From: Daniel Cleyne <DCleyne@c...>
Date: Thu, 4 Nov 1999 11:18:22 +1100
Subject: [FT] FTL tugs
Guys How do FTL tugs work with the fleet book construction rules? Cheers Dan
From: Daniel Cleyne <DCleyne@c...>
Date: Thu, 4 Nov 1999 11:18:22 +1100
Subject: [FT] FTL tugs
Guys How do FTL tugs work with the fleet book construction rules? Cheers Dan
From: Roger Books <books@m...>
Date: Wed, 03 Nov 1999 20:04:46 -0500
Subject: Re: [FT] FTL tugs
> Daniel Cleyne wrote: Take the normal 10% of Mass for FTL for the tender. To this add mass for FTL drives equal to 20% of the mass to be towed.
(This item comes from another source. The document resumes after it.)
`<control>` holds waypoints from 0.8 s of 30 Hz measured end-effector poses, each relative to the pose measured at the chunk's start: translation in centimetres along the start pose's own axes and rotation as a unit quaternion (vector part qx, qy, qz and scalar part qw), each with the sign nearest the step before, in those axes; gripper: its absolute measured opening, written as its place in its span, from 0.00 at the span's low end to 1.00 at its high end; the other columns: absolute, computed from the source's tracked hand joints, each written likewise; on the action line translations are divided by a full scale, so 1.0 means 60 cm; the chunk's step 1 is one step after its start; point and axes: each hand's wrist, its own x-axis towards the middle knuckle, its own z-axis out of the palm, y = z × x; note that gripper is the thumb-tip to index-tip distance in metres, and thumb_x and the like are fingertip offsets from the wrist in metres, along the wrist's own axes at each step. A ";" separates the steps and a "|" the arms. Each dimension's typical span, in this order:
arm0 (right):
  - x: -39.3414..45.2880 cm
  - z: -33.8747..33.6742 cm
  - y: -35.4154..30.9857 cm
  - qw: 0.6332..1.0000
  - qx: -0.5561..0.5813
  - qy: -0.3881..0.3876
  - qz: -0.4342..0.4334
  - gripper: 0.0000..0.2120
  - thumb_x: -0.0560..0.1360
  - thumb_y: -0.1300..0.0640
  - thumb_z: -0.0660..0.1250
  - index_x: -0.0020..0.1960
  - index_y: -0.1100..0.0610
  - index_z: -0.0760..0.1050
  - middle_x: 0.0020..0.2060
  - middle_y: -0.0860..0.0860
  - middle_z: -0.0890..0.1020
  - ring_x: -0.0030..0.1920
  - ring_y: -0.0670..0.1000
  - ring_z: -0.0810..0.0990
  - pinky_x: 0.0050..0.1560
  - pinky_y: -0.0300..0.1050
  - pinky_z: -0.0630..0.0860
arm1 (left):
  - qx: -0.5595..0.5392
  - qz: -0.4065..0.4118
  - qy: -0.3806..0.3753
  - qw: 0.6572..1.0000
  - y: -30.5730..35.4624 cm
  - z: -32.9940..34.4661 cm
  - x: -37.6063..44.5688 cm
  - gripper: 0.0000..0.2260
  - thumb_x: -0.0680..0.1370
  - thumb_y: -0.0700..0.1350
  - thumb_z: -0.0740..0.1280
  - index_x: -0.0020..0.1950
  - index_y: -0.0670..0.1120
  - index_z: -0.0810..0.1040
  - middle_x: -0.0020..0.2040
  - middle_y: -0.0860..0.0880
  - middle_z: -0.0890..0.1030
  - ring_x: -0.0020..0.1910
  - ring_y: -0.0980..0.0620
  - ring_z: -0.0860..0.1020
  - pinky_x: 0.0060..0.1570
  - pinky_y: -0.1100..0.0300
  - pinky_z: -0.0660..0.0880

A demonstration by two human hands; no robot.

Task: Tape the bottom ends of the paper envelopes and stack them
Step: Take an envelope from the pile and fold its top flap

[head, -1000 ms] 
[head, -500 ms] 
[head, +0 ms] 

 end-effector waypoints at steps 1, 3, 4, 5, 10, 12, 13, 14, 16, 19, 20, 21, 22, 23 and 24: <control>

It spells it out fairly well on page 8. What it doesn't mention is towing normally. What we are doing is assuming the tender can still tow whatever mass, however, to determine thrust use the current mass of manuever drivers compared to the (mass of ship + towing ship). For instance, (using my tug) I have a 100 mass tug which may FTL tow 150 mass. When not towing it is thrust 3 (15 mass of manuever drives). When towing its max it is thrust 1, 250 mass ship, 15 mass of manuever is greater than 5% (12.5) and less than 10% (25). If the tug had less than 12 mass of drives it would be unable to move the full cargo load at combat thrusts. Wether it can move it at all is up to a house rule.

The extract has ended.